Problem to work on:
From the listing below, pull out the lines that hold "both".
*** Data Section Begins ***
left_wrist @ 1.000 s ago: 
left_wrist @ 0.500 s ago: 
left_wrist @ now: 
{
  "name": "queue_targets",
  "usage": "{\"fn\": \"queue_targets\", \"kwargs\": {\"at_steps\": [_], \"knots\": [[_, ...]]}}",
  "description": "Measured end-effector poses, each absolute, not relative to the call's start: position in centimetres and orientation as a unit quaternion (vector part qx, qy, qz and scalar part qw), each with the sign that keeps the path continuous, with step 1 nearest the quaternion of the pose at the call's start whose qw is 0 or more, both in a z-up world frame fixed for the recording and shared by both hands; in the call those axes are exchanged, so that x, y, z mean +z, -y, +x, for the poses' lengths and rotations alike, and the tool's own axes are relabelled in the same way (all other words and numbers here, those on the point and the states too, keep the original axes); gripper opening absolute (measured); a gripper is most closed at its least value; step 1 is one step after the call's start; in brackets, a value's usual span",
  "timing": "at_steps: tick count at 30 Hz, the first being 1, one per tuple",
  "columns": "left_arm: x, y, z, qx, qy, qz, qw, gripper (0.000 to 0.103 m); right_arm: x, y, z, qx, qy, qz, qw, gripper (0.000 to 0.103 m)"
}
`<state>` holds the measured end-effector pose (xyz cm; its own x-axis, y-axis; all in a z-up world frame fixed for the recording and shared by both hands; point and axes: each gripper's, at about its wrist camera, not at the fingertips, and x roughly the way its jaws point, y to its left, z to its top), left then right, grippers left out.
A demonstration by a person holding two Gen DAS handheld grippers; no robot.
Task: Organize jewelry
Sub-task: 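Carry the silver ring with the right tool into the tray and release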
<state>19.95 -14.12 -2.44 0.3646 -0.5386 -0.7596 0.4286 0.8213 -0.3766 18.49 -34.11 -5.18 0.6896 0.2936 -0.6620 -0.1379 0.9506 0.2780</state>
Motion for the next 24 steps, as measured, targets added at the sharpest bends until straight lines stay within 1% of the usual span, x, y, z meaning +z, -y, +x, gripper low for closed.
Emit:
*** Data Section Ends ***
Solution:
  "description": "Measured end-effector poses, each absolute, not relative to the call's start: position in centimetres and orientation as a unit quaternion (vector part qx, qy, qz and scalar part qw), each with the sign that keeps the path continuous, with step 1 nearest the quaternion of the pose at the call's start whose qw is 0 or more, both in a z-up world frame fixed for the recording and shared by both hands; in the call those axes are exchanged, so that x, y, z mean +z, -y, +x, for the poses' lengths and rotations alike, and the tool's own axes are relabelled in the same way (all other words and numbers here, those on the point and the states too, keep the original axes); gripper opening absolute (measured); a gripper is most closed at its least value; step 1 is one step after the call's start; in brackets, a value's usual span",
`<state>` holds the measured end-effector pose (xyz cm; its own x-axis, y-axis; all in a z-up world frame fixed for the recording and shared by both hands; point and axes: each gripper's, at about its wrist camera, not at the fingertips, and x roughly the way its jaws point, y to its left, z to its top), left then right, grippers left out.

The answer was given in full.